這一聲輕喚,像一根羽毛,輕輕搔刮過夏靜炎混亂的心緒。他低頭,看著被他攥在掌中的、那只冰涼而纖細的手,再看看她近在咫尺、帶著水色卻異常堅定的眼眸,一種前所未有的煩躁和一種更深的、難以喻的渴望交織在一起,幾乎要沖破他理智的堤壩。
他想撕碎她這副故作鎮定的偽裝,想逼出她所有的真實,想……確認些什么。
他的目光再次落在她的唇上,喉結輕輕滾動了一下。
殿外,忽然傳來一聲驚雷炸響,緊接著,瓢潑大雨嘩然而下,密集的雨點敲打著宮殿的琉璃瓦,發出急促的聲響。
這突如其來的雷聲和雨聲,仿佛一盆冷水,驟然潑醒了幾乎要失控的夏靜炎。
他猛地松開了她的手,像是被燙到一般,踉蹌著后退了兩步,眼神中的迷離和混亂迅速被慣有的冰冷與嘲弄所覆蓋,只是那冰冷之下,似乎有什么東西裂開了一道細微的縫隙。
“好好活著。
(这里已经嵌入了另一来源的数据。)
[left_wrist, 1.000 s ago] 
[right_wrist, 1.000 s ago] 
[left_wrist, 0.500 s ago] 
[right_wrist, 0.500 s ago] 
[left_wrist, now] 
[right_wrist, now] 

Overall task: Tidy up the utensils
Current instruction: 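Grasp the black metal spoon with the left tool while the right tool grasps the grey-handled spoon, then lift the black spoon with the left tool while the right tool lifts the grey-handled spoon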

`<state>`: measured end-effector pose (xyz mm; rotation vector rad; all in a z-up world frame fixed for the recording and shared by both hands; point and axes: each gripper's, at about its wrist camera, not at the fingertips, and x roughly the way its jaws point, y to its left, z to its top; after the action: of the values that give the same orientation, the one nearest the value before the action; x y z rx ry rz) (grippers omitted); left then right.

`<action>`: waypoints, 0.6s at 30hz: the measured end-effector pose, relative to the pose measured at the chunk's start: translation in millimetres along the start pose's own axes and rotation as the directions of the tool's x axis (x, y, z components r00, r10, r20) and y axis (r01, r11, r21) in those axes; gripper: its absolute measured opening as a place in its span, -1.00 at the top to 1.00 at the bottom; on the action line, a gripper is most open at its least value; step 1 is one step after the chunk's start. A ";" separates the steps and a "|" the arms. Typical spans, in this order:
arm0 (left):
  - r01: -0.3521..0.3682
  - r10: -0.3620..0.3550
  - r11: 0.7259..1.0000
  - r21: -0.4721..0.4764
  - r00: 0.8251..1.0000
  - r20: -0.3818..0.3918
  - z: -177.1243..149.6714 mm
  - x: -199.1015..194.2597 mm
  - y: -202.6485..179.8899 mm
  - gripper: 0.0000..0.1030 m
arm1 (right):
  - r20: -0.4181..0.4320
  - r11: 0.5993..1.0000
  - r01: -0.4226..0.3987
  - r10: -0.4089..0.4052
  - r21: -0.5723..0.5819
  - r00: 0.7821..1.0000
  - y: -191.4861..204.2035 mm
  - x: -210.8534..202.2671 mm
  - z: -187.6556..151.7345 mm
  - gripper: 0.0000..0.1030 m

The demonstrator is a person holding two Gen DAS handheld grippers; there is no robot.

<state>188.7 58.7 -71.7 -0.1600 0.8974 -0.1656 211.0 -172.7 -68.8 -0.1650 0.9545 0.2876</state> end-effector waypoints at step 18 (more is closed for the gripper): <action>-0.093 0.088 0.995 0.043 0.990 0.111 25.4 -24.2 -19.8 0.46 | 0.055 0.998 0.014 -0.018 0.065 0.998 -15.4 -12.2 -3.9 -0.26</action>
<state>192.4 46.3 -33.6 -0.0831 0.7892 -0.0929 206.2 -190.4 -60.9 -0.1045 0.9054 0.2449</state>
”他別開眼,不再看她,聲音恢復了之前的冷硬,卻帶著一絲不易察覺的狼狽,“你的命,是朕的。沒有朕的允許,你連死的資格都沒有。”
說完,他幾乎是有些倉促地轉身,玄色的衣袍在空氣中劃過一個凌厲的弧度,大步融入殿外漆黑的雨幕之中,很快消失不見。
殿內,再次只剩下鳳戲陽一人,以及窗外嘩啦啦的雨聲。
她緩緩抬起那只被他攥過的手,手腕上又添了一圈新的紅痕,與之前的痕跡疊在一起,火辣辣地疼。但手背上,似乎還殘留著他掌心那灼人的溫度。
她看著殿門外如注的暴雨,輕輕握緊了那只手,指尖蜷縮,仿佛想要留住那片刻的、帶著痛楚的暖意。
瘋子的邏輯,果然難以理解。
但她好像……觸碰到了一點,他堅硬外殼下的,不一樣的東西。
雨聲嘈雜,卻讓她的心奇異地安靜了下來。
這盤棋,似乎因為剛才那短暫而混亂的交鋒,走入了一個更加微妙,也更加危險的局面。而她,并不打算退縮。